Write out, without any change, the lines in the material below that run from the line with "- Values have" through the line with "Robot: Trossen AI", both included.

### [Data shown]
--- START ---
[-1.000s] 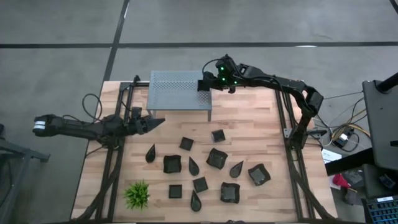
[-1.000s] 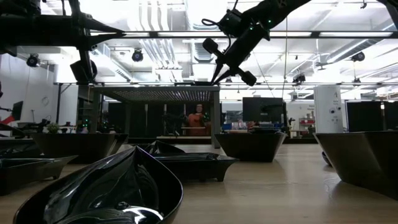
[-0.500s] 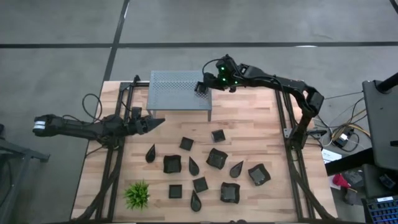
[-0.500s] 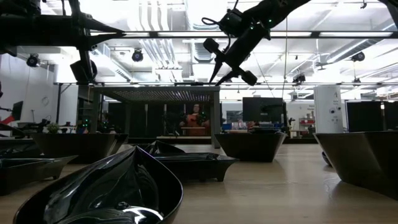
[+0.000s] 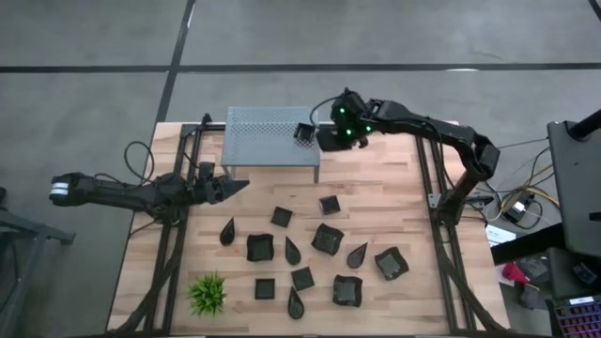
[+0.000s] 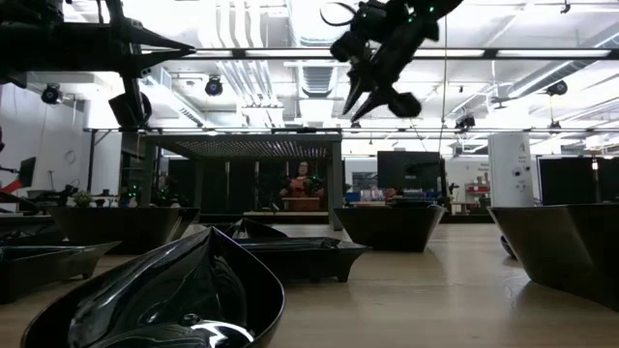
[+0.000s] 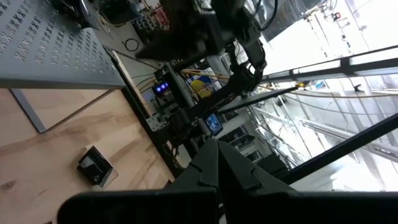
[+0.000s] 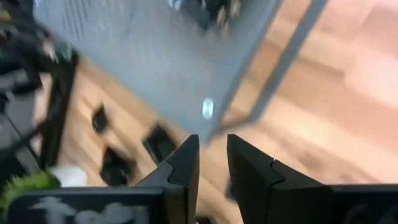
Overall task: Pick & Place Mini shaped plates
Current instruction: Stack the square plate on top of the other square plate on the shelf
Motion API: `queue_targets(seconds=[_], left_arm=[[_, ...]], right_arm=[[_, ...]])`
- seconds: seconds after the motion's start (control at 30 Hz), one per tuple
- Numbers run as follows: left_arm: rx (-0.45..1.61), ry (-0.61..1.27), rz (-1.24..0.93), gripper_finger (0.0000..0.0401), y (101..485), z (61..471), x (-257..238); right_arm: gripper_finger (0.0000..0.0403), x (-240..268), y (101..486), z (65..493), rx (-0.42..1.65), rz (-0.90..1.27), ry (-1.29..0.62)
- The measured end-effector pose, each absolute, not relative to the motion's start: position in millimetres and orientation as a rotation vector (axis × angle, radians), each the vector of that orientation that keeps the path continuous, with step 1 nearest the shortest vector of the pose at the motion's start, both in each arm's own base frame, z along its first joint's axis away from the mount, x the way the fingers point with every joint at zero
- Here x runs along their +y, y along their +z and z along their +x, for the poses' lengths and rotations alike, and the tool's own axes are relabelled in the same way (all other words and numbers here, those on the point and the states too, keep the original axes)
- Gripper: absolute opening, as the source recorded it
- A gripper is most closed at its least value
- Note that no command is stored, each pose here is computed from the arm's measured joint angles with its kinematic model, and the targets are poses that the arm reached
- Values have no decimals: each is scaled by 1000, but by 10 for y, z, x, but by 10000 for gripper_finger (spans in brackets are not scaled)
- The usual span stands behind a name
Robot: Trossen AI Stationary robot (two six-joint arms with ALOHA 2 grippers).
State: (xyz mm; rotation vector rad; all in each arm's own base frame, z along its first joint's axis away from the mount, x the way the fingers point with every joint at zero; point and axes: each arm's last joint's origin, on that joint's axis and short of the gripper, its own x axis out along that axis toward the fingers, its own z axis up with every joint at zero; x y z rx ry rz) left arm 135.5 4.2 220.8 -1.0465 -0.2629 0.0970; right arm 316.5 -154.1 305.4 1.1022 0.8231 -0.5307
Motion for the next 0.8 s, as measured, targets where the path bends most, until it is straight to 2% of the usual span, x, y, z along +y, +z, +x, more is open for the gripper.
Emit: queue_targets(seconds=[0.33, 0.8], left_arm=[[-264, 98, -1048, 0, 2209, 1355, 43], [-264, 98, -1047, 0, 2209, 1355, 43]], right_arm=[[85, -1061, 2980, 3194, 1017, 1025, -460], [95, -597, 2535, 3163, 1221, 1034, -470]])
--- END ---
### [The answer]
- Values have no decimals: each is scaled by 1000, but by 10 for y, z, x, but by 10000 for gripper_finger (spans in brackets are not scaled)
- The usual span stands behind a name
Robot: Trossen AI Stationary robot (two six-joint arms with ALOHA 2 grippers).

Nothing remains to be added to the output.